Arusha — The International Criminal Tribunal for Rwanda (ICTR) this week acquitted two former Rwandan army officers. Meanwhile, the International Criminal Court (ICC) held confirmation of charges hearings in the case of Congolese rebel leader Bosco Ntaganda.
Two new acquittals: The ICTR Appeals Chamber on Tuesday acquitted two former senior military commanders who had been convicted by the lower court. In Kigali, genocide survivors expressed outrage at the decision. At the time of the 1994 genocide, General Augustin Ndindiliyimana was head of the Rwandan gendarmerie, while Major François-Xavier Nzuwonemeye was commander of an elite unit know as the reconnaissance battalion. The lower court had sentenced Ndindiliyimana to 11 years in jail and Nzuwonemeye to 20 years. A
Appeals hearing for MRND leaders: The Appeals Chamber of the ICTR on Tuesday concluded hearings for Matthieu Ngirumpatse and Edouard Karemera, former president and vice-president respectively of the MRND political party. The lower court sentenced both men to life in prison for their role in the 1994 genocide. Their defence lawyers argued that the two men had no control over their party members, saying a political party is not the same as a military or government structure.
Confirmation of charges hearings in Ntaganda case: A pre-trial Chamber of the International Criminal Court (ICC) on Friday concluded confirmation of charges hearings in the case of Congolese rebel leader Bosco Ntaganda. As the hearings opened on Monday, Prosecutor Fatou Bensouda alleged that Ntaganda and his rebel movement tried in 2002 and 2003 to remove people who were not members of the Hema ethnic group from Ituri district, in the northeast Democratic Republic of Congo. Ntaganda's lawyer Marc Desalliers argued that his client, a Tutsi from North Kivu province, could not have been involved in inter-communal violence in Ituri.

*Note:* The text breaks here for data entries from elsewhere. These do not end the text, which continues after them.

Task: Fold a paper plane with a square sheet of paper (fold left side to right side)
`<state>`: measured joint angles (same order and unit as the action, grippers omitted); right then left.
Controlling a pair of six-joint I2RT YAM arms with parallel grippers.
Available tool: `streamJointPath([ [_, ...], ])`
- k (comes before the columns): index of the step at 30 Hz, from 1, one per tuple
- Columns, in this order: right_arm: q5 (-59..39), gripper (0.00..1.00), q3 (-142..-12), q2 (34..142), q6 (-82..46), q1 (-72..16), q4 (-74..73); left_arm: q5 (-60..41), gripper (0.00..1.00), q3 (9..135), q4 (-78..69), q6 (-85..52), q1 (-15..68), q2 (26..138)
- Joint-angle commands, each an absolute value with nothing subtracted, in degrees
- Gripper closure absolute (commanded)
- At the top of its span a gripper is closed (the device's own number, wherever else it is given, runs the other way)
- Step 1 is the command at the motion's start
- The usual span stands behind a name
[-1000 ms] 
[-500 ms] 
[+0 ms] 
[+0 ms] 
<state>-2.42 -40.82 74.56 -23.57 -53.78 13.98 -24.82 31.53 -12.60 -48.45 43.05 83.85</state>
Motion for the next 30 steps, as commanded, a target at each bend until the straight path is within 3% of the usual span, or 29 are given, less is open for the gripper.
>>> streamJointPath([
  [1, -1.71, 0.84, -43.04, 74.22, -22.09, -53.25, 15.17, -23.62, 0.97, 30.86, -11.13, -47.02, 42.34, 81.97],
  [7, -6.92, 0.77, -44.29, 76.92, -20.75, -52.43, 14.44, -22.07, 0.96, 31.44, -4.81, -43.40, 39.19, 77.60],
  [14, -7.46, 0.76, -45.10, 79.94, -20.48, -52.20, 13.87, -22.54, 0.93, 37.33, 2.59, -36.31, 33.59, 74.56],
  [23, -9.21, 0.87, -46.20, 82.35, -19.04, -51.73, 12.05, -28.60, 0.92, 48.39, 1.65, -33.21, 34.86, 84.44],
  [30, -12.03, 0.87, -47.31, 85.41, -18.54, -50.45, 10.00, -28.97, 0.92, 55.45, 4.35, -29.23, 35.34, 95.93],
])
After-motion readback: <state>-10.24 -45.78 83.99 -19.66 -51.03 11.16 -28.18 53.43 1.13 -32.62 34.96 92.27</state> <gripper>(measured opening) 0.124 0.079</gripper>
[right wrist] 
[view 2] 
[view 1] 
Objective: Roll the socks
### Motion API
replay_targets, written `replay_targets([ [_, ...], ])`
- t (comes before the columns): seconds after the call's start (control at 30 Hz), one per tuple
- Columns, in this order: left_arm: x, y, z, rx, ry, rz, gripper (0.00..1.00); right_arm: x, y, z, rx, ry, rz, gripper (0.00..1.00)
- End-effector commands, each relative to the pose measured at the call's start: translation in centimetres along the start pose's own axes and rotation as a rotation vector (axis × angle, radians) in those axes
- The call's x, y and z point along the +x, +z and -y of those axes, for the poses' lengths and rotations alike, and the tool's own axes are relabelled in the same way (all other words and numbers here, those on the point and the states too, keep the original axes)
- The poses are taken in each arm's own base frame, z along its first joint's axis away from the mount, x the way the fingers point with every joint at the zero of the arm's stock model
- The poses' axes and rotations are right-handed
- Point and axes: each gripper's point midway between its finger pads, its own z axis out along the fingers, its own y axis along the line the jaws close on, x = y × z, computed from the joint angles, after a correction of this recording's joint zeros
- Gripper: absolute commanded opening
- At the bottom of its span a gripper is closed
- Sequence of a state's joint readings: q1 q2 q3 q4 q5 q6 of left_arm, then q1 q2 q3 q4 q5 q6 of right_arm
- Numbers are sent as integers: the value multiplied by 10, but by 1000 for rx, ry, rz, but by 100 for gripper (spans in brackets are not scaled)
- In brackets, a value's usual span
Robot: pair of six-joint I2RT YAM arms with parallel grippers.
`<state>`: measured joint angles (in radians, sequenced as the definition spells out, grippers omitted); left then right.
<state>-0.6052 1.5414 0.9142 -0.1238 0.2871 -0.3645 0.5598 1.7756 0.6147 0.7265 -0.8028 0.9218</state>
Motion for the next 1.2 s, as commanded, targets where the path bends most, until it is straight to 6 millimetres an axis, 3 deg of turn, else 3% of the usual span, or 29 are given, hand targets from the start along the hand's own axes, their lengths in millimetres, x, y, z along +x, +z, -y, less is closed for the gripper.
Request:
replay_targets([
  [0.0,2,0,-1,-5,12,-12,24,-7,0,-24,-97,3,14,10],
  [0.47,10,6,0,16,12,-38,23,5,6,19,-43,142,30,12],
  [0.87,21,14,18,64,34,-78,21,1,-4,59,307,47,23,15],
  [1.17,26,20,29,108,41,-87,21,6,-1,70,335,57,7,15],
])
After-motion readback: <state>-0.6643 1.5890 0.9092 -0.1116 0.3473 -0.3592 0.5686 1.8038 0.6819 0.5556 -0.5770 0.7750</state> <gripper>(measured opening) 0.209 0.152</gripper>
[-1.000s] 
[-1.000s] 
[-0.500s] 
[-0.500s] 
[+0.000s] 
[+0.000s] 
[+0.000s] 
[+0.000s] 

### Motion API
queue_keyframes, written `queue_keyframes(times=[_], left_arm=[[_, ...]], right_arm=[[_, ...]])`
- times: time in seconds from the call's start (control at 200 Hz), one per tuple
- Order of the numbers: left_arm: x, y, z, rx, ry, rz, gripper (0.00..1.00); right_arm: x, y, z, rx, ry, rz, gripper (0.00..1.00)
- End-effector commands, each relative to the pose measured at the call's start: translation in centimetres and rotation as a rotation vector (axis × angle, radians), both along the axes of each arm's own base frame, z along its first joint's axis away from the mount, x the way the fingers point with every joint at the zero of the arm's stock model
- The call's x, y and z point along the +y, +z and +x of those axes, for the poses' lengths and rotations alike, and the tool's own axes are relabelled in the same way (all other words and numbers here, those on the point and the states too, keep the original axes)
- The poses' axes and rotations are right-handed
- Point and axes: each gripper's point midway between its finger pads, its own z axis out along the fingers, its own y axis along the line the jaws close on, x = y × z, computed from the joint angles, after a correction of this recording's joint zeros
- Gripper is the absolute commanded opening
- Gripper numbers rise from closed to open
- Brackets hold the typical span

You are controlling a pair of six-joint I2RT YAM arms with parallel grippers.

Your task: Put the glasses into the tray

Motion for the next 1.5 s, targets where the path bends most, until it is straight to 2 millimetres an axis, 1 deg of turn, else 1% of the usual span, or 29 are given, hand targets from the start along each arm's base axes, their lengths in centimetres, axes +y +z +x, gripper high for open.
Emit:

Bensouda appeals against use of child soldiers: ICC Prosecutor Fatou Bensouda on Wednesday called on the international community to fight the use of child soldiers, which she called an "abominable crime". Bensouda's call came in a statement marking International Day against the Use of Child Soldiers (February 13). Several individuals indicted by the ICC have been charged with the crime of using child soldiers. NEXT WEEK
France: The Paris Appeals Court is to continue hearings in the trial of Captain Pascal Simbikangwa, France's first trial linked to the 1994 genocide in Rwanda.
ICC: The trial of Kenyan Deputy President William Ruto and journalist Joshua Sang is scheduled to resume on Monday before the ICC.